[About this task]
Repeat all of the entries, please, keeping each line exact.
=== Section Start ===
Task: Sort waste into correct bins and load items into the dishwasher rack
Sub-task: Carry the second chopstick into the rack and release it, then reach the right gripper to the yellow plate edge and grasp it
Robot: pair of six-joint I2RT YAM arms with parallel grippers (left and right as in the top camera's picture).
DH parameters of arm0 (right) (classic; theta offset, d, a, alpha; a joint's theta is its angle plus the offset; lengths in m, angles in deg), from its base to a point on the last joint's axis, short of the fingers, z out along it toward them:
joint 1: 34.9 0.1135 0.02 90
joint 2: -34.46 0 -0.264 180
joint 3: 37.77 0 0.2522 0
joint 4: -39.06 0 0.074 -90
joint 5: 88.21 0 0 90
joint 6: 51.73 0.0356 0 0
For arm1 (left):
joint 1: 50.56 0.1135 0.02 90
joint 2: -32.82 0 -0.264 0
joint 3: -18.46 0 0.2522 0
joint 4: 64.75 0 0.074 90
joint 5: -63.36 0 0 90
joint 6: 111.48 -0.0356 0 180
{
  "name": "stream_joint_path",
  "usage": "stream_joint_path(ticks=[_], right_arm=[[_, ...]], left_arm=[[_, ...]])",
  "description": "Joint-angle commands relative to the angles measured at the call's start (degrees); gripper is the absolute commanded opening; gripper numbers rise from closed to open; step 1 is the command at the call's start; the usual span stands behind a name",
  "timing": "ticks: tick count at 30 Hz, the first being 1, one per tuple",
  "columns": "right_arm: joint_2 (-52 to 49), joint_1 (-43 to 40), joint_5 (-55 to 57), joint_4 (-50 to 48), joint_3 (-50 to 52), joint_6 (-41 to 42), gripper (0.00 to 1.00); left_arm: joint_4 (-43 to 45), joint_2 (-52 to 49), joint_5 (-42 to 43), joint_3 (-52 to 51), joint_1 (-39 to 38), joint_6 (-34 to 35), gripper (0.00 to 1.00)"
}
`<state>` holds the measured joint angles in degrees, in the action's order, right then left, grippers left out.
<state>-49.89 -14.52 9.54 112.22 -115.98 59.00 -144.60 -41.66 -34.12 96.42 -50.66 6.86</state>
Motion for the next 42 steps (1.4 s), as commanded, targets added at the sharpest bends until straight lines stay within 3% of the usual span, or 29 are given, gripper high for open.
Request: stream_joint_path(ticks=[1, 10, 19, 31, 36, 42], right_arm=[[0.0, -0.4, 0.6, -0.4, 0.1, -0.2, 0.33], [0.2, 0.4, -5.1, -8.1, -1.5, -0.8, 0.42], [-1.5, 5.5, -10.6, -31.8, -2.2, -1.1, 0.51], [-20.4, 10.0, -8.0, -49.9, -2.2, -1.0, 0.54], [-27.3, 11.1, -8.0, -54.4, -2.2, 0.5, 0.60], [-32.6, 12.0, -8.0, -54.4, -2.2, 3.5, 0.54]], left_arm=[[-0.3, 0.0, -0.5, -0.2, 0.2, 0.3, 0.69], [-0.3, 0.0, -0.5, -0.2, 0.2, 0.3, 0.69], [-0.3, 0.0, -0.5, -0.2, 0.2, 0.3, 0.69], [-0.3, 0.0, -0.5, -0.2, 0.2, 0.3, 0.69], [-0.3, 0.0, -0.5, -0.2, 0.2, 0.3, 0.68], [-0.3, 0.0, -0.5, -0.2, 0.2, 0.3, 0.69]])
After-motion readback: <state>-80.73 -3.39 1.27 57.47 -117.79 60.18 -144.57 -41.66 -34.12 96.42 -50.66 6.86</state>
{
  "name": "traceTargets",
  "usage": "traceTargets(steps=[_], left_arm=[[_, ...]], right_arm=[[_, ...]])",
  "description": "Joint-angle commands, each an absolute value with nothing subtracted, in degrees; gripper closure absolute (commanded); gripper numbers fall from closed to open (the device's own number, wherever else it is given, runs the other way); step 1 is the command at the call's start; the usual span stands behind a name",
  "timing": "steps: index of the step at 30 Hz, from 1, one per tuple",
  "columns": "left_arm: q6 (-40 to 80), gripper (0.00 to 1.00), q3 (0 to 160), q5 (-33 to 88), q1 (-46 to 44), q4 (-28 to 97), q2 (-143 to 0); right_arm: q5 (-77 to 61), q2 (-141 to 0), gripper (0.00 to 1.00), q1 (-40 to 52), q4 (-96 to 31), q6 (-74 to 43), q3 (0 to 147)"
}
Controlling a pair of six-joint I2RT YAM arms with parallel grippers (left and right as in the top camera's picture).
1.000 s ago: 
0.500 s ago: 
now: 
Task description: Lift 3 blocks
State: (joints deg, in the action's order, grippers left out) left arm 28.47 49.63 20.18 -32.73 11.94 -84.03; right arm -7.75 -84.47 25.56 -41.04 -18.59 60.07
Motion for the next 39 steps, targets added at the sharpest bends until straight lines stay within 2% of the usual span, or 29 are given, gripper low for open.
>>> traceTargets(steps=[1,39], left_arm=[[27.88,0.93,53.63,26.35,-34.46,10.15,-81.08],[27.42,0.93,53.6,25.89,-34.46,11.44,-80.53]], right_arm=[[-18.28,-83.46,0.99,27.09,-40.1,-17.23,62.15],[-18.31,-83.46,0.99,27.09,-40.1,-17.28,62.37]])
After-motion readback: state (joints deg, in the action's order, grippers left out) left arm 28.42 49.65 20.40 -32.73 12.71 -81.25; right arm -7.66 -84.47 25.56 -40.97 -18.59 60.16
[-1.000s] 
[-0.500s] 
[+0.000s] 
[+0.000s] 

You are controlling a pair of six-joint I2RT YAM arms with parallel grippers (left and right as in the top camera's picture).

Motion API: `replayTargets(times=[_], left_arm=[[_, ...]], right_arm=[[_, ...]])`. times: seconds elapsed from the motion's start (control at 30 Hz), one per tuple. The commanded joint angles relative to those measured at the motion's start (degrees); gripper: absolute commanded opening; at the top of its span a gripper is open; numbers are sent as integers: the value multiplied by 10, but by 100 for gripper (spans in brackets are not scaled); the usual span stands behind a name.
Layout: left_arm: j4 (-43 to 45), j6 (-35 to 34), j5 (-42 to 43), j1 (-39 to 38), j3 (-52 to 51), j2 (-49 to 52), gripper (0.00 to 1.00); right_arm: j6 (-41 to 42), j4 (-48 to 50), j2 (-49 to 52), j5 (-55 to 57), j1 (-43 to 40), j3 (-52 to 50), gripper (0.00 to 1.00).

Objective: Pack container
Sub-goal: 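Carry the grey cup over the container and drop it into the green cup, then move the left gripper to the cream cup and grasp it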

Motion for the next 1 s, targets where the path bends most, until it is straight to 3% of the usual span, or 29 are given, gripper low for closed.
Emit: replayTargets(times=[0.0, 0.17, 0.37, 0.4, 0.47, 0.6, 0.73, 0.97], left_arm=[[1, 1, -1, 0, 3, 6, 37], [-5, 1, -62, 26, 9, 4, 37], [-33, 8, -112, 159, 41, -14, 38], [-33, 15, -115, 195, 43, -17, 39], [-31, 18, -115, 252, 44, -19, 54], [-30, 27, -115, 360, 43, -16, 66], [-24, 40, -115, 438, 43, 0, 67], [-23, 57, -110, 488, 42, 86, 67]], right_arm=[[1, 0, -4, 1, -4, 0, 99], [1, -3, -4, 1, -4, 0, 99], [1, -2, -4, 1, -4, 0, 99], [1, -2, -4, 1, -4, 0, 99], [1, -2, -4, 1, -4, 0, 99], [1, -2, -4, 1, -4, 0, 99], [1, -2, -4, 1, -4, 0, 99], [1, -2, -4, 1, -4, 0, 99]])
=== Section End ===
[Exercise result]
Task: Sort waste into correct bins and load items into the dishwasher rack
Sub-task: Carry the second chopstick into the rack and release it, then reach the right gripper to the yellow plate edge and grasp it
Robot: pair of six-joint I2RT YAM arms with parallel grippers (left and right as in the top camera's picture).
DH parameters of arm0 (right) (classic; theta offset, d, a, alpha; a joint's theta is its angle plus the offset; lengths in m, angles in deg), from its base to a point on the last joint's axis, short of the fingers, z out along it toward them:
joint 1: 34.9 0.1135 0.02 90
joint 2: -34.46 0 -0.264 180
joint 3: 37.77 0 0.2522 0
joint 4: -39.06 0 0.074 -90
joint 5: 88.21 0 0 90
joint 6: 51.73 0.0356 0 0
For arm1 (left):
joint 1: 50.56 0.1135 0.02 90
joint 2: -32.82 0 -0.264 0
joint 3: -18.46 0 0.2522 0
joint 4: 64.75 0 0.074 90
joint 5: -63.36 0 0 90
joint 6: 111.48 -0.0356 0 180
{
  "name": "stream_joint_path",
  "usage": "stream_joint_path(ticks=[_], right_arm=[[_, ...]], left_arm=[[_, ...]])",
  "description": "Joint-angle commands relative to the angles measured at the call's start (degrees); gripper is the absolute commanded opening; gripper numbers rise from closed to open; step 1 is the command at the call's start; the usual span stands behind a name",
  "timing": "ticks: tick count at 30 Hz, the first being 1, one per tuple",
  "columns": "right_arm: joint_2 (-52 to 49), joint_1 (-43 to 40), joint_5 (-55 to 57), joint_4 (-50 to 48), joint_3 (-50 to 52), joint_6 (-41 to 42), gripper (0.00 to 1.00); left_arm: joint_4 (-43 to 45), joint_2 (-52 to 49), joint_5 (-42 to 43), joint_3 (-52 to 51), joint_1 (-39 to 38), joint_6 (-34 to 35), gripper (0.00 to 1.00)"
}
`<state>` holds the measured joint angles in degrees, in the action's order, right then left, grippers left out.
<state>-49.89 -14.52 9.54 112.22 -115.98 59.00 -144.60 -41.66 -34.12 96.42 -50.66 6.86</state>
Motion for the next 42 steps (1.4 s), as commanded, targets added at the sharpest bends until straight lines stay within 3% of the usual span, or 29 are given, gripper high for open.
Request: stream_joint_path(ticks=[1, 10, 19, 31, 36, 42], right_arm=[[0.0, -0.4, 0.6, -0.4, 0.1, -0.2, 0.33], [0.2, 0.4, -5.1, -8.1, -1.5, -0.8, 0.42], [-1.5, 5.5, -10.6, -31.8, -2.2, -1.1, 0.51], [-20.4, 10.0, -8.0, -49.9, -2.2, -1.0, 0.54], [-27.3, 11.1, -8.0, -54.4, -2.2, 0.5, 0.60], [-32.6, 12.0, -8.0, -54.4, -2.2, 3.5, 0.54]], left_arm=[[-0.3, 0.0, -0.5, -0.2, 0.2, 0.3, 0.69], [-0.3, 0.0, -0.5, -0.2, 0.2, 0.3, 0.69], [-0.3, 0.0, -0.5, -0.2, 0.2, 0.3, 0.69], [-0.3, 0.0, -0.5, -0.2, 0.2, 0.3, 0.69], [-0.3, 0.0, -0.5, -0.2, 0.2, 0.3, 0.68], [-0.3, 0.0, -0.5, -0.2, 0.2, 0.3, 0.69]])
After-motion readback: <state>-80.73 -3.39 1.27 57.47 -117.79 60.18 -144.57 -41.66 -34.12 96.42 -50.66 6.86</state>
{
  "name": "traceTargets",
  "usage": "traceTargets(steps=[_], left_arm=[[_, ...]], right_arm=[[_, ...]])",
  "description": "Joint-angle commands, each an absolute value with nothing subtracted, in degrees; gripper closure absolute (commanded); gripper numbers fall from closed to open (the device's own number, wherever else it is given, runs the other way); step 1 is the command at the call's start; the usual span stands behind a name",
  "timing": "steps: index of the step at 30 Hz, from 1, one per tuple",
  "columns": "left_arm: q6 (-40 to 80), gripper (0.00 to 1.00), q3 (0 to 160), q5 (-33 to 88), q1 (-46 to 44), q4 (-28 to 97), q2 (-143 to 0); right_arm: q5 (-77 to 61), q2 (-141 to 0), gripper (0.00 to 1.00), q1 (-40 to 52), q4 (-96 to 31), q6 (-74 to 43), q3 (0 to 147)"
}
Controlling a pair of six-joint I2RT YAM arms with parallel grippers (left and right as in the top camera's picture).
1.000 s ago: 
0.500 s ago: 
now: 
Task description: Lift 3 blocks
State: (joints deg, in the action's order, grippers left out) left arm 28.47 49.63 20.18 -32.73 11.94 -84.03; right arm -7.75 -84.47 25.56 -41.04 -18.59 60.07
Motion for the next 39 steps, targets added at the sharpest bends until straight lines stay within 2% of the usual span, or 29 are given, gripper low for open.
>>> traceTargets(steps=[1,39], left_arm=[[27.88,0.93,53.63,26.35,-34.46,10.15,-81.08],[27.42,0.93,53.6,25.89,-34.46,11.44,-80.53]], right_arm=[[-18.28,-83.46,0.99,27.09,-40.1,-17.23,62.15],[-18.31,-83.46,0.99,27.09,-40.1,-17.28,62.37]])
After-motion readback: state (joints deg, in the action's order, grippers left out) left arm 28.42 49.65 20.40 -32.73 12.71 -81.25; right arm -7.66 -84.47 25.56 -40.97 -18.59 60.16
[-1.000s] 
[-0.500s] 
[+0.000s] 
[+0.000s] 

You are controlling a pair of six-joint I2RT YAM arms with parallel grippers (left and right as in the top camera's picture).

Motion API: `replayTargets(times=[_], left_arm=[[_, ...]], right_arm=[[_, ...]])`. times: seconds elapsed from the motion's start (control at 30 Hz), one per tuple. The commanded joint angles relative to those measured at the motion's start (degrees); gripper: absolute commanded opening; at the top of its span a gripper is open; numbers are sent as integers: the value multiplied by 10, but by 100 for gripper (spans in brackets are not scaled); the usual span stands behind a name.
Layout: left_arm: j4 (-43 to 45), j6 (-35 to 34), j5 (-42 to 43), j1 (-39 to 38), j3 (-52 to 51), j2 (-49 to 52), gripper (0.00 to 1.00); right_arm: j6 (-41 to 42), j4 (-48 to 50), j2 (-49 to 52), j5 (-55 to 57), j1 (-43 to 40), j3 (-52 to 50), gripper (0.00 to 1.00).

Objective: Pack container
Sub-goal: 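Carry the grey cup over the container and drop it into the green cup, then move the left gripper to the cream cup and grasp it
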
Motion for the next 1 s, targets where the path bends most, until it is straight to 3% of the usual span, or 29 are given, gripper low for closed.
Emit: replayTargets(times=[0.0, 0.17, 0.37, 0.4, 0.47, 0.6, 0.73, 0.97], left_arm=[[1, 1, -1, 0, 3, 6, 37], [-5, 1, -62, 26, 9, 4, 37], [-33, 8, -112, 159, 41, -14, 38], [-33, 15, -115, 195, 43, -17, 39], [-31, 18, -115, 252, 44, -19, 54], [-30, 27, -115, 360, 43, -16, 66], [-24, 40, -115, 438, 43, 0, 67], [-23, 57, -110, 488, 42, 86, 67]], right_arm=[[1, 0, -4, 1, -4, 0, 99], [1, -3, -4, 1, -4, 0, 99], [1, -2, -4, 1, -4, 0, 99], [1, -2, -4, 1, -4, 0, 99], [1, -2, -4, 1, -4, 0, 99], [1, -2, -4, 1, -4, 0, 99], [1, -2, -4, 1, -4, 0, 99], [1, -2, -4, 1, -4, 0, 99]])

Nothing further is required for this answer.